**GOAL OF THE EXERCISE**
For each line of the data below that holds "level", copy the line.

**PROVIDED DATA**
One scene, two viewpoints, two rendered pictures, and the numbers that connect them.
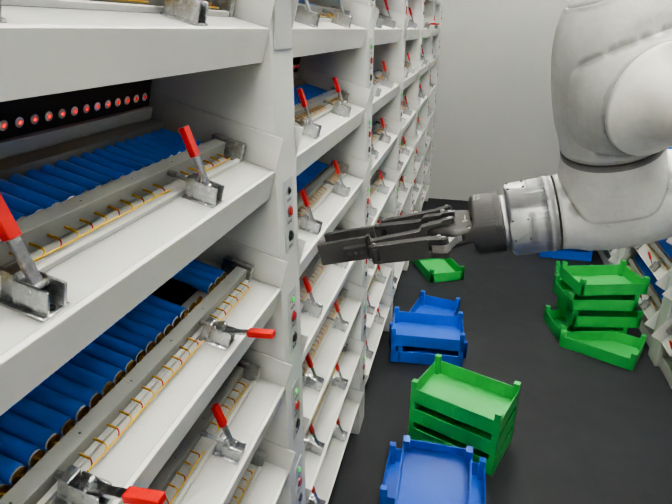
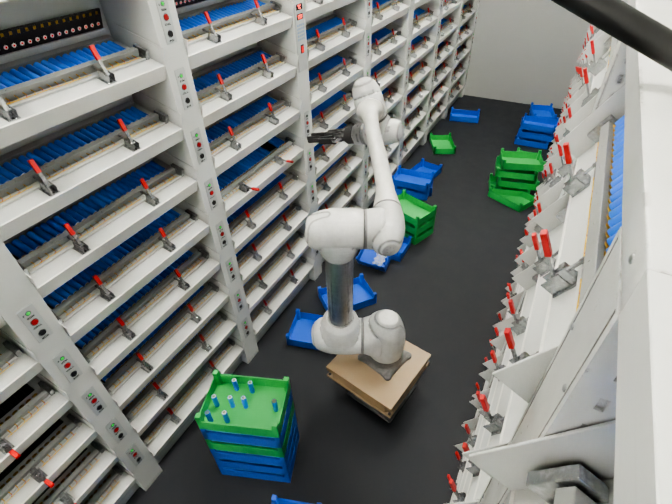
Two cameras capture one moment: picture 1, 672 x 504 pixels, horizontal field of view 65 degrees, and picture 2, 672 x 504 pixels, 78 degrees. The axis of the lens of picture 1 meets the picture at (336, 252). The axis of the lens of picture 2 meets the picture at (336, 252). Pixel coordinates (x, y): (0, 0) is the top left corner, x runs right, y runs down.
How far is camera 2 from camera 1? 1.31 m
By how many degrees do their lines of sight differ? 22
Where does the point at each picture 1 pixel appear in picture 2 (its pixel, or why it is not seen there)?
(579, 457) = (460, 244)
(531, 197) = (357, 129)
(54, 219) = (238, 129)
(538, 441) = (445, 235)
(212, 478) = (277, 202)
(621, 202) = not seen: hidden behind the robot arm
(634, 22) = (360, 93)
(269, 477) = (301, 214)
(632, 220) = not seen: hidden behind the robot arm
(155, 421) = (259, 178)
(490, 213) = (347, 132)
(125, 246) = (252, 136)
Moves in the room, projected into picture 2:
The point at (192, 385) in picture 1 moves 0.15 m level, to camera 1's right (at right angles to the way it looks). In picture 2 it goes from (269, 172) to (301, 175)
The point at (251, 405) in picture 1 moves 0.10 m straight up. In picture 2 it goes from (293, 186) to (291, 169)
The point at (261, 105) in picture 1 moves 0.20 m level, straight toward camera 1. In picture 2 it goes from (295, 89) to (286, 106)
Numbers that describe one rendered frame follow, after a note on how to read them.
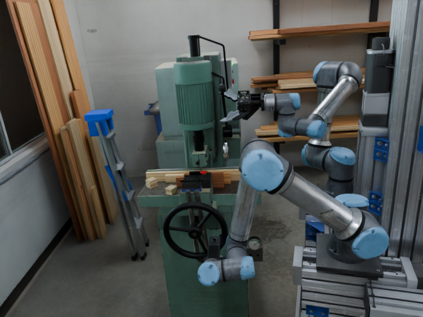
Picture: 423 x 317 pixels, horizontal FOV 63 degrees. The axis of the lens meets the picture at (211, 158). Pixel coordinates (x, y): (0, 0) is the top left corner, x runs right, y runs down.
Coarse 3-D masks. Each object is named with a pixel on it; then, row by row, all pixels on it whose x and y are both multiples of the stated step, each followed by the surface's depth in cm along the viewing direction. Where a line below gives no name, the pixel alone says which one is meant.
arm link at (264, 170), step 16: (256, 144) 107; (256, 160) 99; (272, 160) 98; (256, 176) 100; (272, 176) 100; (288, 176) 102; (272, 192) 104; (288, 192) 104; (304, 192) 104; (320, 192) 106; (304, 208) 107; (320, 208) 106; (336, 208) 107; (352, 208) 112; (336, 224) 108; (352, 224) 107; (368, 224) 108; (352, 240) 108; (368, 240) 106; (384, 240) 107; (368, 256) 109
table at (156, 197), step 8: (160, 184) 182; (168, 184) 181; (224, 184) 176; (232, 184) 175; (144, 192) 174; (152, 192) 173; (160, 192) 172; (176, 192) 171; (216, 192) 168; (224, 192) 167; (232, 192) 167; (144, 200) 171; (152, 200) 170; (160, 200) 170; (168, 200) 169; (176, 200) 169; (216, 200) 167; (224, 200) 167; (232, 200) 166; (216, 208) 160
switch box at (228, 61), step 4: (220, 60) 186; (228, 60) 186; (220, 64) 187; (224, 64) 186; (228, 64) 186; (220, 68) 187; (224, 68) 187; (228, 68) 187; (220, 72) 188; (224, 72) 188; (228, 72) 188; (224, 76) 189; (228, 76) 189; (228, 80) 189; (228, 84) 190; (232, 84) 195; (228, 88) 191
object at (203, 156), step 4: (196, 152) 174; (200, 152) 173; (204, 152) 173; (192, 156) 172; (196, 156) 172; (200, 156) 172; (204, 156) 172; (208, 156) 185; (192, 160) 173; (196, 160) 173; (200, 160) 173; (204, 160) 173; (200, 164) 174; (204, 164) 174

**SOLUTION BELOW**
The point at (192, 385) in picture 1 moves 0.15 m level, to camera 1's right (at right angles to the way it looks). In picture 2 it goes from (269, 172) to (301, 175)
The point at (261, 105) in picture 1 moves 0.20 m level, straight toward camera 1. In picture 2 it goes from (295, 89) to (286, 106)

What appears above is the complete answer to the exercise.